Irmãos, eu sei que não se irar com as pessoas que convivemos no cotidiano parece algo impossível de ser feito, principalmente nos dias atuais onde nos relacionamos constantemente com dezenas de indivíduos: em casa, na escola, no trabalho, na rua, na igreja… e em vários outros locais. Nos próximos estudos desta série sobre o Sermão da Montanha, seguiremos falando a respeito dos demais mandamentos que Jesus usou como exemplo. De fato, todos eles, a princípio, parecem que Jesus está nos pedindo por algo que não temos como lhe dar. Essa aparente dificuldade, porém, se dá ao fato de que frequentemente esquecemos que toda a vida cristã é uma vida de fé (Hab 2:4; Rom 1:17; Heb 10:38), e fé transforma o impossível em possível, o conceito em realidade e o desejo em bênção.

Pela Fé Podemos Obedecer a Todos os Mandamentos de Deus

Pela fé — digo por experiência própria — podemos obedecer a todos os mandamentos do nosso querido Deus: Pai e Filho.

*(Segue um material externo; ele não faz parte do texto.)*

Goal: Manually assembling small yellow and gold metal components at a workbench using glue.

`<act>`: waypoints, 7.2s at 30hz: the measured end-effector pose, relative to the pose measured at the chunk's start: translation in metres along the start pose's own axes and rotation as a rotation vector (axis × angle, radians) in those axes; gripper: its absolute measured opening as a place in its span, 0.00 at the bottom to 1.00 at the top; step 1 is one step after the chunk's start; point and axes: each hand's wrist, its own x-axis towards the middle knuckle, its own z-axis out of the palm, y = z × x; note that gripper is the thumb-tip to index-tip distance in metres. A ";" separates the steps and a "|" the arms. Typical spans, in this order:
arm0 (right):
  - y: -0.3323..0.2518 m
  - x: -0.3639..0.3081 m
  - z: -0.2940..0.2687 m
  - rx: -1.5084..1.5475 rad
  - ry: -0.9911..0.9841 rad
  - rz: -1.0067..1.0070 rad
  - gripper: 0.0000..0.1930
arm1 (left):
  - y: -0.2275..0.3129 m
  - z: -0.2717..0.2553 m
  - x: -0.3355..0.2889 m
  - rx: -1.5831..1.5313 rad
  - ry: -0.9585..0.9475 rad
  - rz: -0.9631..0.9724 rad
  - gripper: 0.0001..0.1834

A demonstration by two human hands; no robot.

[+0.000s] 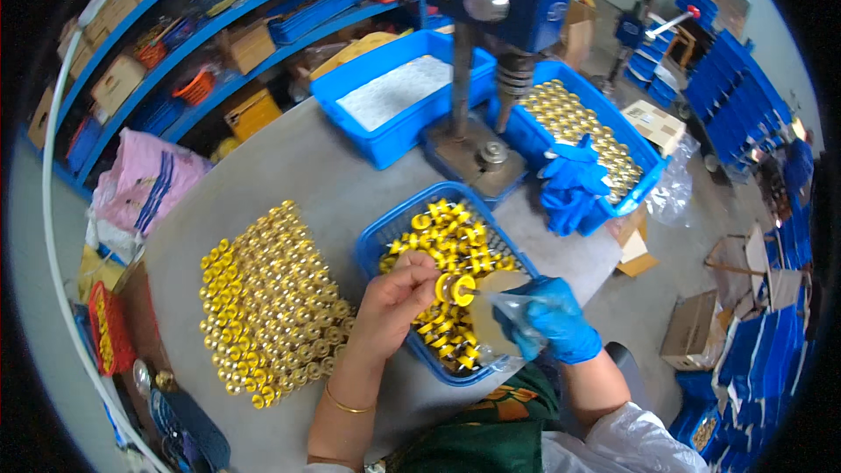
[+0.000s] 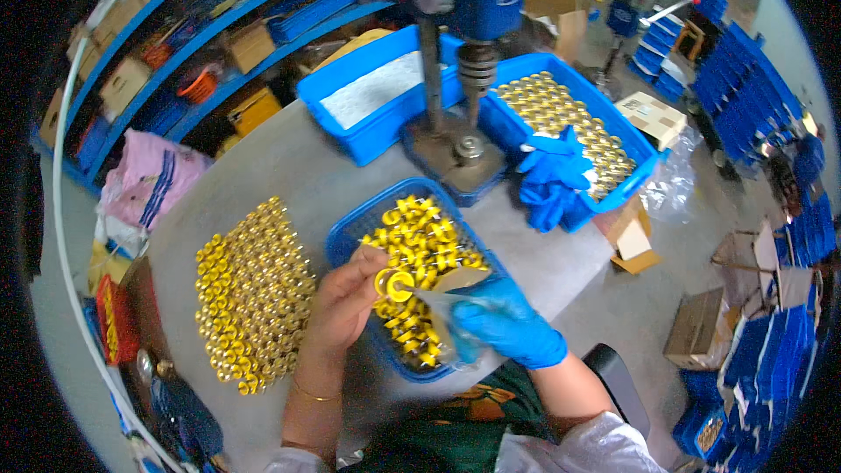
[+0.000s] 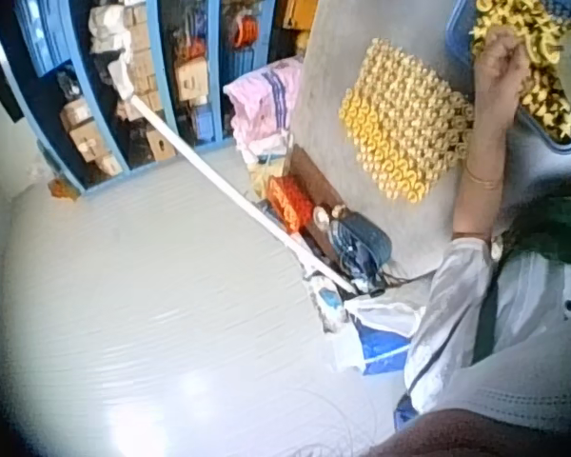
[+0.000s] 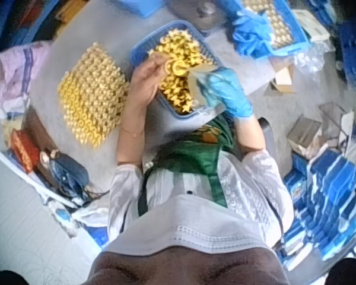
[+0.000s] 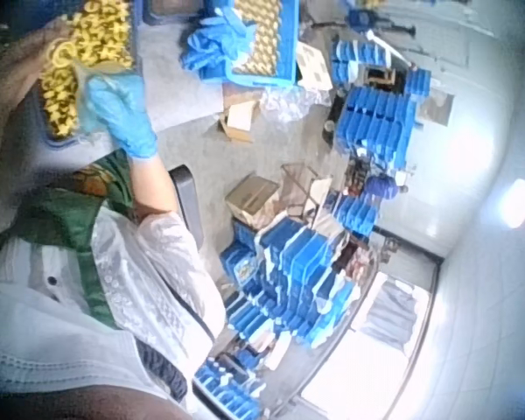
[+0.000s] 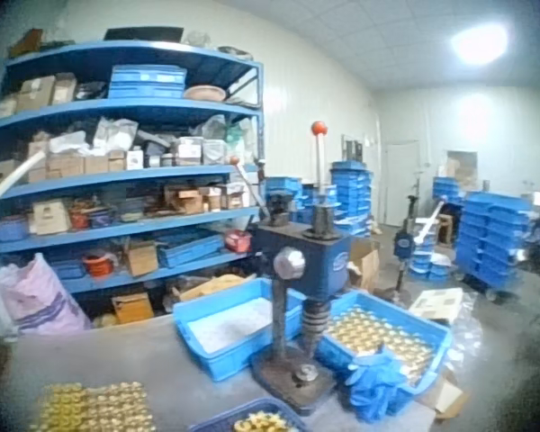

Pela fé, aceitamos que, se o nosso Criador nos pede por algo, é porque Ele mesmo nos dará a capacidade de lhe dar aquilo que Ele pede. Pela fé então, saímos do teórico para o prático. Começamos a obedecer independentemente de sentimentos, pois a fé que funciona não se baseia em sentimentos, mas sim nas promessas Daquele que sempre se manteve fiel naquilo que promete: “Fiel é Deus [πιστός ο θεός  (pistos o Theos)], pelo qual fostes chamados para a comunhão de seu Filho Jesus Cristo [Gr. Ιησούς Χριστός (Iesús Kristós)] nosso Senhor” (1Cor 1:9). Espero te ver no céu.